Danielle threw a rock in the water. The duck then scampered away from the wide part of the stream and toward Danielle. She let out a yell and made a face. The duck started quacking angrily, reversing direction again. She played this little cat and mouse—or Danielle and duck—game with each duck we encountered. Each time Danielle cracked up hysterically. We walked back to the house at an even faster pace than before.

Before Danielle’s bedtime, we often got together, like we did when she practiced walking. Some nights I read to her, even though she could read for herself. Sometimes I made up little songs and sang them to her. It was our special time together.

That night, as we were having our goodnight ritual, Danielle suddenly burst into tears.

“Hey, what’s the matter, Dani?” I said, but she didn’t hear me. Not knowing what else to do, I grabbed her and she hugged me back. I held onto her and gradually her cries softened into a whimper. I continued to hold her until she fell asleep in my arms.

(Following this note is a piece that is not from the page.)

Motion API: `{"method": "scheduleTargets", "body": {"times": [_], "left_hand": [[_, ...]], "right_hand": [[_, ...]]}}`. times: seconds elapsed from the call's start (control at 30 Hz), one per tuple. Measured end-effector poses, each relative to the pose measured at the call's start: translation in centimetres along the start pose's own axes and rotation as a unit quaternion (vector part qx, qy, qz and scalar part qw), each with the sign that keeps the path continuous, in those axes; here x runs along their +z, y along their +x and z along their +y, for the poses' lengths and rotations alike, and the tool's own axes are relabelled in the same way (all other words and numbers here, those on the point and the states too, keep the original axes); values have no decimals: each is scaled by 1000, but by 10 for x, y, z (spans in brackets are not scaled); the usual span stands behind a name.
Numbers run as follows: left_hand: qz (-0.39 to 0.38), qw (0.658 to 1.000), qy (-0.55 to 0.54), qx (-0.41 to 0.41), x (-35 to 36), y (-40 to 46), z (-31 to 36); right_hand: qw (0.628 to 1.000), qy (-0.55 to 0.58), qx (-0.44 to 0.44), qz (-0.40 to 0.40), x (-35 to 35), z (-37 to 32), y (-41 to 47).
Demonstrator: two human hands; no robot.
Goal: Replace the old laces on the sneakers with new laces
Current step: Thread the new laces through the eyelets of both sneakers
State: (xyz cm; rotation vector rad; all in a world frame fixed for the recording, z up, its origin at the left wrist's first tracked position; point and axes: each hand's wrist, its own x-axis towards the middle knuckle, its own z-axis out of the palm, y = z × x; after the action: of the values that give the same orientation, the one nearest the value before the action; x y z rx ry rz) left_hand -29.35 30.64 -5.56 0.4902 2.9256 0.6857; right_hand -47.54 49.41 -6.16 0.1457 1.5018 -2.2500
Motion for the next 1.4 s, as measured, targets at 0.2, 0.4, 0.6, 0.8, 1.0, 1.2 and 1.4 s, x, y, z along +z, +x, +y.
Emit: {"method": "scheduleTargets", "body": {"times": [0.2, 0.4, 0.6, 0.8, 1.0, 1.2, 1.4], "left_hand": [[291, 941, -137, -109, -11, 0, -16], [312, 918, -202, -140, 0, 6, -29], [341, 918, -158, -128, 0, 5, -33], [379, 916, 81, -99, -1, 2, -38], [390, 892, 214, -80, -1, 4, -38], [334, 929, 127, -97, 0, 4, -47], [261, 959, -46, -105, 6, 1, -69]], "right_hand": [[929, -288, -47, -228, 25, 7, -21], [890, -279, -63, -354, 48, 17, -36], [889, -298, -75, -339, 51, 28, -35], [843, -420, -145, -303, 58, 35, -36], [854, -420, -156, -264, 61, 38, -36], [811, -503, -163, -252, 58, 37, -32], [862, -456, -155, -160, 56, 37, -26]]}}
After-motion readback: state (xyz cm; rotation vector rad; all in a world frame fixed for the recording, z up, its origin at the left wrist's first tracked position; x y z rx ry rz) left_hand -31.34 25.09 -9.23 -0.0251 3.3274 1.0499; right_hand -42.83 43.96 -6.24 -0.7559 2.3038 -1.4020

I didn’t know what the crying was all about at the time, but I think I have a better understanding of it now.

Ever since Danielle was born, Dad had talked about starting a school based on his idea of “learning from doing.” He bought a small campus that had a long history as an Episcopal monastery, a brief stint as a country inn when the monastery moved to northern California, and was then abandoned for ten years.

Before Danielle could talk, Mom was not thrilled with the idea. “If you’re so interested in education, maybe you could focus on the fact that we have a two-year-old daughter who can’t talk,” was a typical comment.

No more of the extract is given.